--- Task ---
This task calls for the complete listing below, reproduced exactly.

--- Dataset extract ---
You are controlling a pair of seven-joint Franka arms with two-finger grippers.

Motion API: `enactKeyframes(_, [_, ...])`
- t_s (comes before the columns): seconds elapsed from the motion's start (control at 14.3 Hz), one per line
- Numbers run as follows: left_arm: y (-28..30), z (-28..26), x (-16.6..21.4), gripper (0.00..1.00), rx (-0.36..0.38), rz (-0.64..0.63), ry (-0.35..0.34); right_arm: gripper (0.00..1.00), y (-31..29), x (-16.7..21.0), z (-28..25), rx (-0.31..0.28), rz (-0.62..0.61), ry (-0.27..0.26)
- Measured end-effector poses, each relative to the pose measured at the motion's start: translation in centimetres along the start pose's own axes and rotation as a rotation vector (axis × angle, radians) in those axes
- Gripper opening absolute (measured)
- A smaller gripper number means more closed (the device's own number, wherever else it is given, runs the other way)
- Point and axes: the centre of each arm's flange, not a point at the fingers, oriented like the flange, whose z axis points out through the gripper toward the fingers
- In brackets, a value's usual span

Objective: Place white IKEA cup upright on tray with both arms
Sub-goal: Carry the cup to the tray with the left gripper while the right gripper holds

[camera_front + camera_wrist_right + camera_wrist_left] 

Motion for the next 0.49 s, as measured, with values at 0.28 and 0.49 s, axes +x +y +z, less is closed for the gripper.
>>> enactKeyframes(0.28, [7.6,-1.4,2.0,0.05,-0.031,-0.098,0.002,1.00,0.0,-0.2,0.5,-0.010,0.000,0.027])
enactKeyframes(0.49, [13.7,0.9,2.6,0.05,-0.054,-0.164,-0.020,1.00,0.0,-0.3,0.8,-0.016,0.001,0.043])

--- Output ---
You are controlling a pair of seven-joint Franka arms with two-finger grippers.

Motion API: `enactKeyframes(_, [_, ...])`
- t_s (comes before the columns): seconds elapsed from the motion's start (control at 14.3 Hz), one per line
- Numbers run as follows: left_arm: y (-28..30), z (-28..26), x (-16.6..21.4), gripper (0.00..1.00), rx (-0.36..0.38), rz (-0.64..0.63), ry (-0.35..0.34); right_arm: gripper (0.00..1.00), y (-31..29), x (-16.7..21.0), z (-28..25), rx (-0.31..0.28), rz (-0.62..0.61), ry (-0.27..0.26)
- Measured end-effector poses, each relative to the pose measured at the motion's start: translation in centimetres along the start pose's own axes and rotation as a rotation vector (axis × angle, radians) in those axes
- Gripper opening absolute (measured)
- A smaller gripper number means more closed (the device's own number, wherever else it is given, runs the other way)
- Point and axes: the centre of each arm's flange, not a point at the fingers, oriented like the flange, whose z axis points out through the gripper toward the fingers
- In brackets, a value's usual span

Objective: Place white IKEA cup upright on tray with both arms
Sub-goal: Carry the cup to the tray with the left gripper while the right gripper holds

[camera_front + camera_wrist_right + camera_wrist_left] 

Motion for the next 0.49 s, as measured, with values at 0.28 and 0.49 s, axes +x +y +z, less is closed for the gripper.
>>> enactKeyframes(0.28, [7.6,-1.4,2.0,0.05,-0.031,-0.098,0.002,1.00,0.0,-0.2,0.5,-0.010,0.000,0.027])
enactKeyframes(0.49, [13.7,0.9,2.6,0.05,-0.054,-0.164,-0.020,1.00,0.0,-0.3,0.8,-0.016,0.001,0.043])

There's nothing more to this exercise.